• Goal of the exercise:
Give the lines of the material verbatim, from the first line to the line with "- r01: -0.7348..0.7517", including both.

• Source material:
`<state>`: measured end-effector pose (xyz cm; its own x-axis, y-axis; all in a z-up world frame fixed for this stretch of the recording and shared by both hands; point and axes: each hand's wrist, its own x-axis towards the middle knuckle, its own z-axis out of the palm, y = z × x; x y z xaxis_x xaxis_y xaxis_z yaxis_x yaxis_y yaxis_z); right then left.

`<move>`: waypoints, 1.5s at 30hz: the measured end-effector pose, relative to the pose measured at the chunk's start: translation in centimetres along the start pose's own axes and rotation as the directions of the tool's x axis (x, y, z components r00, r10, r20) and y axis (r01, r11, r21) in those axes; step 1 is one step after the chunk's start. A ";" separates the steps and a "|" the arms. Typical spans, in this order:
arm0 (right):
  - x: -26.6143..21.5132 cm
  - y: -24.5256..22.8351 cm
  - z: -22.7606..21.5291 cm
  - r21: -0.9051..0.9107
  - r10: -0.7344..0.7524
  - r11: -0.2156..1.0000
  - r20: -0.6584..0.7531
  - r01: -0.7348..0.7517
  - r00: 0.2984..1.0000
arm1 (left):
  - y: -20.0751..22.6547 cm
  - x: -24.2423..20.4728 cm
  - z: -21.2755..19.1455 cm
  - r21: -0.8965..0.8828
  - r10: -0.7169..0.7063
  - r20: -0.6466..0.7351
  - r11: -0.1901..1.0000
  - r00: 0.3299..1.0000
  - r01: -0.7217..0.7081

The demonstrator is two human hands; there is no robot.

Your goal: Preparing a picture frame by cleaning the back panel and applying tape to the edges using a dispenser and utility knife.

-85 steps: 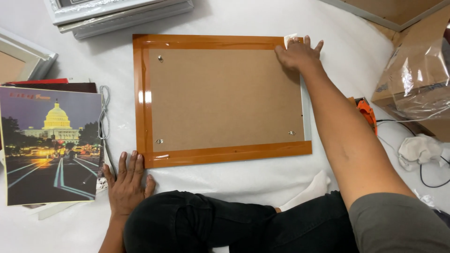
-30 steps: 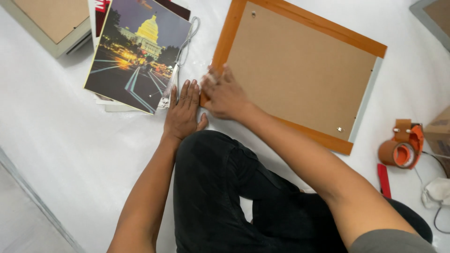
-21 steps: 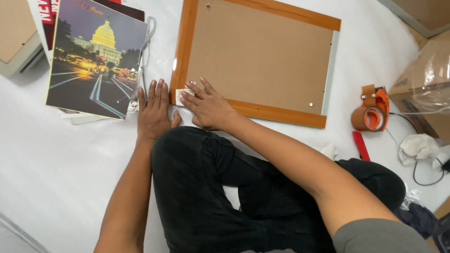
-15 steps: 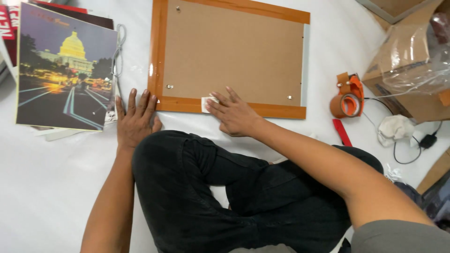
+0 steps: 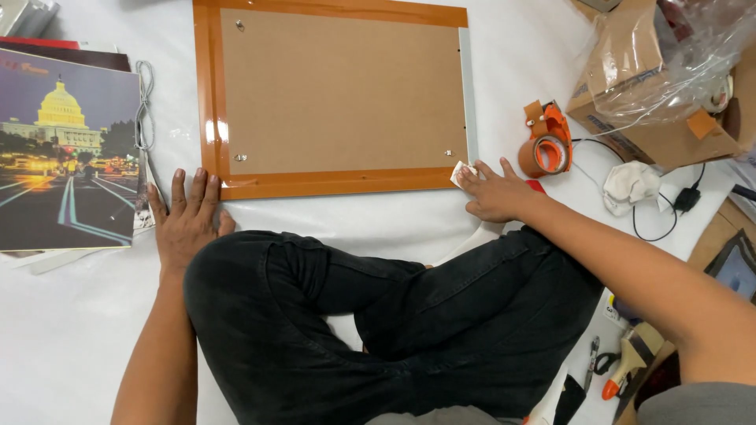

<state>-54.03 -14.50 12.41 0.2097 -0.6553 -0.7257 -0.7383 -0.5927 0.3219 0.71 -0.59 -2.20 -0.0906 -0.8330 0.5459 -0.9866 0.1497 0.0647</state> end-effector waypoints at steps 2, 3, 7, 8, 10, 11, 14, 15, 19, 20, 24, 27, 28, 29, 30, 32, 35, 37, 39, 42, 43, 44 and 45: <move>0.9 0.1 1.3 0.066 0.019 0.998 -0.008 -0.018 1.000 | 0.1 0.1 -0.1 -0.047 -0.009 0.008 0.999 1.000 0.009; 1.4 0.1 1.9 0.132 0.035 0.991 -0.013 -0.032 0.999 | 0.1 0.0 -0.2 -0.093 -0.018 0.019 0.995 1.000 0.020; 2.1 -0.7 2.6 0.098 0.047 0.994 -0.039 -0.043 0.998 | 0.3 0.1 0.0 -0.054 -0.039 0.026 0.998 0.999 0.041; 1.3 -1.3 1.7 0.047 0.034 0.998 -0.065 -0.031 0.997 | 0.3 0.1 -0.1 0.049 -0.058 0.027 0.997 0.998 0.057; 0.0 -1.9 0.0 -0.023 0.009 1.000 -0.093 -0.011 0.996 | 0.4 0.2 0.4 0.157 -0.097 0.024 0.983 0.995 0.092; -0.5 -2.3 -0.6 -0.025 -0.043 0.999 -0.113 0.041 0.993 | 0.2 -0.1 0.8 0.175 -0.094 0.014 0.980 0.996 0.090; -0.8 -4.4 -2.8 -0.117 -0.188 0.979 -0.187 0.168 0.964 | 0.2 -0.2 0.5 0.140 -0.104 -0.019 0.985 0.994 0.105; -1.0 -5.1 -3.6 -0.192 -0.252 0.959 -0.235 0.209 0.939 | 0.3 0.3 0.4 0.066 -0.096 -0.054 0.993 0.994 0.100; 1.7 -8.3 -4.8 -0.278 -0.396 0.911 -0.377 0.306 0.837 | 0.3 0.4 0.6 0.104 -0.098 -0.097 0.989 0.990 0.108; 2.5 -9.2 -5.4 -0.317 -0.453 0.886 -0.433 0.339 0.780 | 0.4 0.6 0.5 0.093 -0.106 -0.101 0.989 0.989 0.116; 4.9 -14.7 -9.7 -0.414 -0.608 0.794 -0.538 0.445 0.584 | 0.5 0.8 -0.1 0.093 -0.143 -0.120 0.984 0.982 0.154; 7.6 -19.6 -12.7 -0.433 -0.670 0.735 -0.584 0.522 0.459 | 0.6 1.0 -0.4 0.069 -0.160 -0.126 0.983 0.979 0.170; 8.8 -21.4 -13.7 -0.436 -0.677 0.728 -0.580 0.530 0.453 | 0.6 0.9 -0.4 0.075 -0.168 -0.122 0.981 0.978 0.178; 9.9 -23.3 -14.6 -0.458 -0.688 0.710 -0.614 0.536 0.387 | 0.7 1.0 -0.5 0.078 -0.163 -0.125 0.982 0.979 0.173; 10.9 -25.1 -15.6 -0.479 -0.695 0.692 -0.644 0.540 0.320 | 0.7 1.1 -0.5 0.081 -0.158 -0.128 0.982 0.979 0.169; 13.2 -28.9 -16.8 -0.488 -0.690 0.682 -0.676 0.545 0.258 | 0.6 0.8 -0.4 0.056 -0.166 -0.113 0.983 0.980 0.174; 15.1 -32.2 -17.4 -0.476 -0.654 0.702 -0.726 0.530 0.215 | 0.4 0.9 -0.7 -0.004 -0.148 -0.078 0.989 0.986 0.148; 14.7 -31.7 -17.1 -0.454 -0.625 0.732 -0.745 0.508 0.235 | 0.5 1.0 -0.6 -0.042 -0.120 -0.062 0.992 0.991 0.117; 12.8 -30.2 -16.7 -0.418 -0.621 0.743 -0.723 0.522 0.304 | 0.4 0.8 -0.6 -0.015 -0.107 -0.045 0.994 0.993 0.106; 10.5 -25.0 -13.6 -0.376 -0.608 0.770 -0.679 0.515 0.412 | 0.2 0.8 -0.6 -0.055 -0.084 -0.029 0.995 0.996 0.082; 9.5 -22.6 -12.5 -0.367 -0.598 0.779 -0.681 0.509 0.424 | 0.2 0.7 -0.6 -0.066 -0.074 -0.029 0.995 0.997 0.072; 8.5 -20.3 -11.2 -0.370 -0.596 0.785 -0.669 0.497 0.444 | 0.3 0.7 -0.6 -0.060 -0.061 -0.026 0.996 0.998 0.059; 7.5 -17.9 -10.0 -0.374 -0.594 0.792 -0.657 0.483 0.464 | 0.3 0.7 -0.6 -0.053 -0.048 -0.025 0.998 0.999 0.046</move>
<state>-32.80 -13.47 7.31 0.9571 -0.2600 -0.1279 -0.2435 -0.9610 0.1312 0.43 -0.78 -1.32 -0.0400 -0.8256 0.5628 -0.9811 0.1391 0.1343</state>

• Reply to the exercise:
`<state>`: measured end-effector pose (xyz cm; its own x-axis, y-axis; all in a z-up world frame fixed for this stretch of the recording and shared by both hands; point and axes: each hand's wrist, its own x-axis towards the middle knuckle, its own z-axis out of the palm, y = z × x; x y z xaxis_x xaxis_y xaxis_z yaxis_x yaxis_y yaxis_z); right then left.

`<move>`: waypoints, 1.5s at 30hz: the measured end-effector pose, relative to the pose measured at the chunk's start: translation in centimetres along the start pose's own axes and rotation as the directions of the tool's x axis (x, y, z components r00, r10, r20) and y axis (r01, r11, r21) in those axes; step 1 is one step after the chunk's start. A ";" separates the steps and a "|" the arms. Typical spans, in this order:
arm0 (right):
  - x: -26.6143..21.5132 cm
  - y: -24.5256..22.8351 cm
  - z: -22.7606..21.5291 cm
  - r21: -0.9051..0.9107
  - r10: -0.7344..0.7524
  - r11: -0.2156..1.0000
  - r20: -0.6584..0.7531
  - r01: -0.7348..0.7517

No additional output is needed.